* _About this exercise_
Taking the data below, please print only the lines from the line holding "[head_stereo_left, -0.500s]" to the line holding "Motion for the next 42", inclusive, with pictures omitted.
>>>>
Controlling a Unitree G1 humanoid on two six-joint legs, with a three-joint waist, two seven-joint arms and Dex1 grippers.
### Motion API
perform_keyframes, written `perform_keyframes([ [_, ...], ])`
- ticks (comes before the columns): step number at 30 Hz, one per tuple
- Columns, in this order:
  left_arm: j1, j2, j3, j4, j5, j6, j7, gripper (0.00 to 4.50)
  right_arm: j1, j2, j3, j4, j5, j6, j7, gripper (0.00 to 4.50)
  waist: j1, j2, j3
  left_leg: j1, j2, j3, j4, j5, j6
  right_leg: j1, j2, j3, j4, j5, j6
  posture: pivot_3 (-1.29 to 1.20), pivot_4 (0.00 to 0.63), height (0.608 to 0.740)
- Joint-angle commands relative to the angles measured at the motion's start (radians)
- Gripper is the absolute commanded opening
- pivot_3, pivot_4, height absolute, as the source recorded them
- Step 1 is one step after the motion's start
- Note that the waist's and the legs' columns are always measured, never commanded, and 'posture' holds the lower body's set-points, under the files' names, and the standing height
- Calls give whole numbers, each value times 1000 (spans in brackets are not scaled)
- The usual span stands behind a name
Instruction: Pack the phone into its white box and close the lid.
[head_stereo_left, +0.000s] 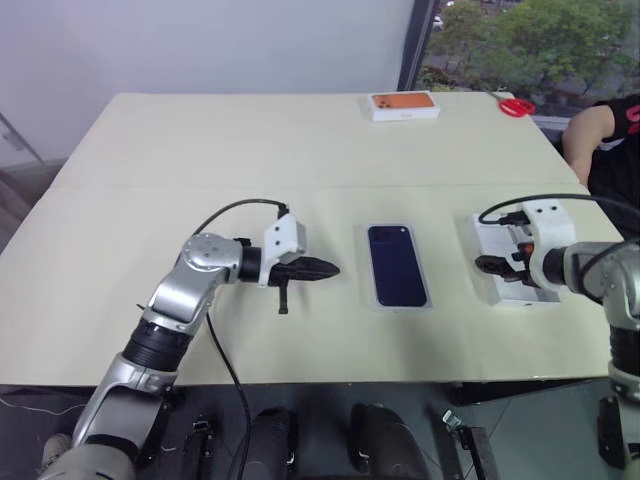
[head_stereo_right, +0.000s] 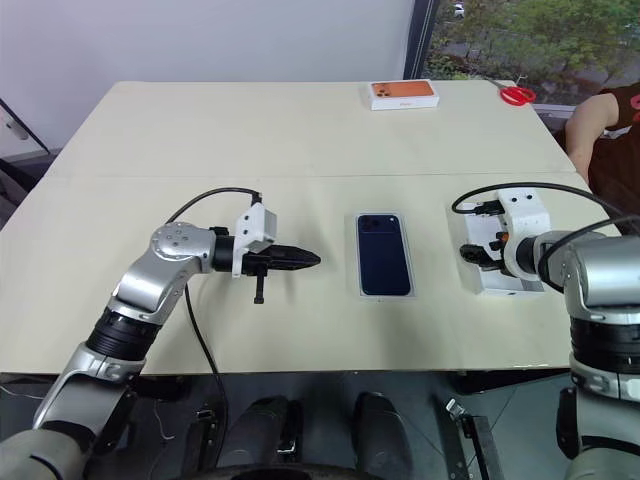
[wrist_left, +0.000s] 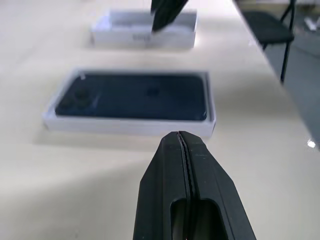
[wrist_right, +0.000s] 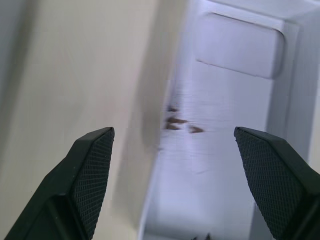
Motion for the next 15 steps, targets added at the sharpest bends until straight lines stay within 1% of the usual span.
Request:
perform_keyframes([
  [1, 2, 4, 30, -49, -40, -15, 1, 0, -48, 9, -24, 47, 13, 11, 4, 4004, 0, 0, 0, 0, 0, 0, 0, 0, 0, 0, 2, 0, 0, 0, 0, 0, 150, 740],
  [6, 15, 5, 13, -51, -27, -19, 27, 0, -82, 20, 14, 148, 16, -16, 14, 4004, 0, 0, 0, 0, 0, 0, 0, 0, 0, 0, 2, -1, 0, 0, 0, 0, 150, 740],
  [9, 15, 4, 10, -47, -24, -23, 36, 0, -84, 16, 34, 171, 17, -20, 15, 3246, -1, 0, 0, 0, 0, 0, 0, 0, 0, 0, 2, -1, 0, 0, 0, 0, 150, 740],
  [11, 14, 3, 12, -43, -25, -25, 41, 0, -88, 16, 32, 169, 21, -12, 14, 2254, -1, 0, 0, 0, 0, 0, 0, 0, 0, 0, 3, -1, 0, 0, 0, 0, 150, 740],
  [12, 14, 2, 12, -41, -25, -26, 43, 0, -91, 17, 31, 166, 24, -8, 15, 1620, -1, 0, 0, 0, 0, 0, 0, 0, 0, 0, 3, -1, 0, 0, 0, 0, 150, 740],
  [14, 14, 2, 14, -34, -26, -30, 47, 0, -100, 20, 18, 146, 38, 13, 18, 720, -1, 0, 0, 0, 0, 1, 0, 0, 0, 0, 3, -1, 0, 0, 0, 0, 150, 740],
  [15, 15, 3, 16, -30, -27, -31, 48, 0, -104, 21, 11, 137, 44, 22, 19, 169, -1, 0, 0, 0, 0, 1, 0, 0, 0, 0, 3, -1, 0, 0, 0, 0, 150, 740],
])
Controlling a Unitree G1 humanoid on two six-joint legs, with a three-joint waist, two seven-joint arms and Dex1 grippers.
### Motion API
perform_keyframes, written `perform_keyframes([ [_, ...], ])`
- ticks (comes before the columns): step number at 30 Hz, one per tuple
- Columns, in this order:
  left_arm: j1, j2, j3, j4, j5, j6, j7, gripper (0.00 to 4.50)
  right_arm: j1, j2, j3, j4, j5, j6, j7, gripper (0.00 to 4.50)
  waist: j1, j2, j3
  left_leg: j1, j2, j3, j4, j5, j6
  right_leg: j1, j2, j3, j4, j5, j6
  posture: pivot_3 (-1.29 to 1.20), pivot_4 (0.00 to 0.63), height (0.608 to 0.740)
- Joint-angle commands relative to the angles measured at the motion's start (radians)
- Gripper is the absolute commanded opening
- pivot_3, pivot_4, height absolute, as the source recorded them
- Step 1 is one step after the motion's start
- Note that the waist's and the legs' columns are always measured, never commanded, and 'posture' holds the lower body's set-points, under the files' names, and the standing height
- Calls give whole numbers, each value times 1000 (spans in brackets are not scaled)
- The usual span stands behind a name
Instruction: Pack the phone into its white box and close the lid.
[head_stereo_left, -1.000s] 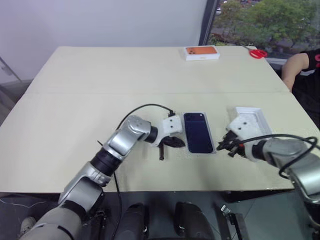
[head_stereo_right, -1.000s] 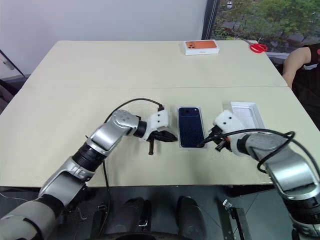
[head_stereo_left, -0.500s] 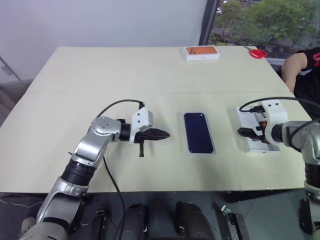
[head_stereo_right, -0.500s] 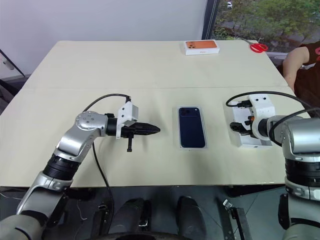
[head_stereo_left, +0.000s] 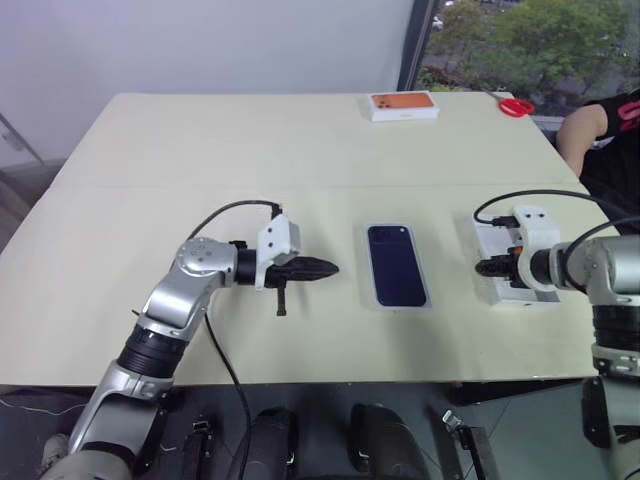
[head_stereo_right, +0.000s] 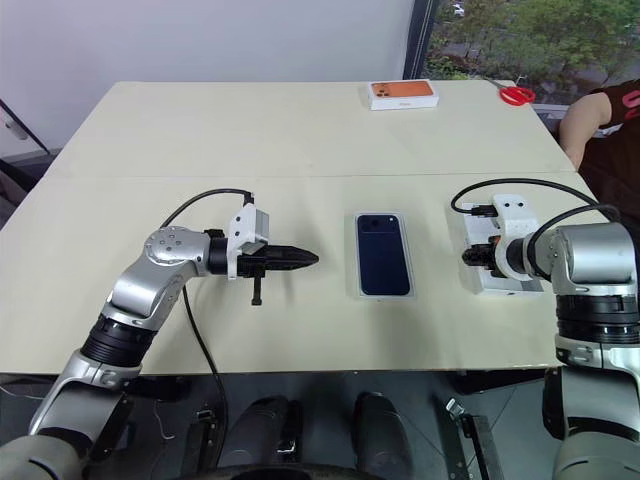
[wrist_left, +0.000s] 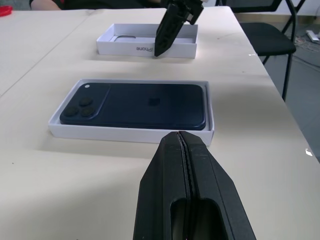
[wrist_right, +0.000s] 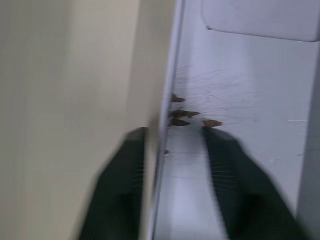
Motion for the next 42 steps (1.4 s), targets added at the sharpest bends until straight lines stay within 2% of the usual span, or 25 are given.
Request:
perform_keyframes([
  [1, -4, 1, 17, -13, -10, -24, 7, 0, -38, -4, -38, -47, 22, 28, 7, 30, 0, 0, 0, 0, 0, 0, 0, 0, 0, 0, 0, 0, 0, 0, 0, 0, 150, 740],
  [8, -10, 25, 69, 64, 28, -64, 85, 0, -115, 35, -141, -202, 85, 111, -12, 30, -5, 1, 1, 0, 0, 0, 0, 0, 0, -1, 0, 0, 1, 0, 0, 0, 150, 740],
  [12, -17, 54, 114, 124, 38, -82, 120, 0, -156, 124, -215, -253, 260, 112, -70, 30, -6, 1, 1, 0, 1, -1, -1, 0, 0, -1, 1, 0, 1, 0, 0, 0, 150, 740],
  [16, -17, 89, 134, 178, 55, -109, 128, 0, -181, 308, -293, -267, 602, 112, -284, 30, -8, 1, 0, 0, 2, -1, -1, 0, 0, -1, 1, 0, 2, 0, 0, 0, 150, 740],
  [20, -25, 100, 139, 201, 59, -124, 131, 0, -169, 577, -355, -225, 1016, 112, -645, 30, -13, 1, 1, 0, 2, 0, -1, 0, 0, -3, -1, 1, 2, 0, 0, 0, 150, 740],
  [22, -29, 93, 134, 205, 62, -126, 136, 0, -84, 556, -203, -220, 1398, -107, -941, 30, -6, 2, 1, -1, 2, -1, -1, 0, 0, -3, -2, 1, 3, 0, 0, 0, 150, 740],
  [24, -28, 84, 127, 199, 67, -124, 143, 0, -21, 548, -80, -249, 1607, -275, -1124, 30, -4, 1, 1, -1, 1, -1, -1, 0, 0, -2, -4, 0, 1, 0, 0, 0, 150, 740],
  [29, -25, 69, 110, 186, 75, -122, 150, 0, 89, 626, 7, -329, 1633, -433, -1268, 30, -23, 1, 0, -1, -1, 1, 0, 0, 0, -2, -3, 1, 1, 0, 0, 0, 150, 740],
  [32, -26, 59, 97, 179, 77, -119, 149, 0, 147, 669, 6, -344, 1633, -485, -1329, 30, -25, 1, 0, -1, 1, 0, -1, 0, 1, -1, 0, 1, 1, 0, 0, 0, 150, 740],
  [36, -34, 33, 69, 179, 87, -123, 145, 0, 190, 662, -29, -318, 1633, -506, -1402, 30, -26, 1, 0, -1, 2, 1, -1, 0, 1, -3, 0, 1, 2, 0, 0, 0, 150, 740],
  [37, -38, 24, 58, 181, 92, -125, 144, 0, 199, 658, -41, -310, 1633, -507, -1417, 574, -24, 1, 0, -1, 2, 1, -1, 0, 1, -2, 0, 2, 2, 0, 0, 0, 150, 740],
  [39, -53, -5, 36, 192, 102, -129, 149, 0, 199, 657, -61, -312, 1633, -515, -1439, 1305, -22, 1, 0, -1, 2, 0, -1, 0, 1, -2, 0, 2, 2, 0, 0, 0, 150, 740],
  [42, -71, -41, 18, 206, 109, -124, 155, 0, 164, 644, -88, -318, 1633, -519, -1440, 2883, -24, 1, 0, -1, 1, 1, -1, 0, 1, -2, 0, 1, 1, 0, 0, 0, 150, 740],
])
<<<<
* _Written reply_
[head_stereo_left, -0.500s] 
[head_stereo_right, -0.500s] 
[head_stereo_left, +0.000s] 
[head_stereo_right, +0.000s] 
[wrist_left, +0.000s] 
[wrist_right, +0.000s] 
Motion for the next 42 steps (1.4 s), targets added at the sharpest bends until straight lines stay within 2% of the usual span, or 25 are given.

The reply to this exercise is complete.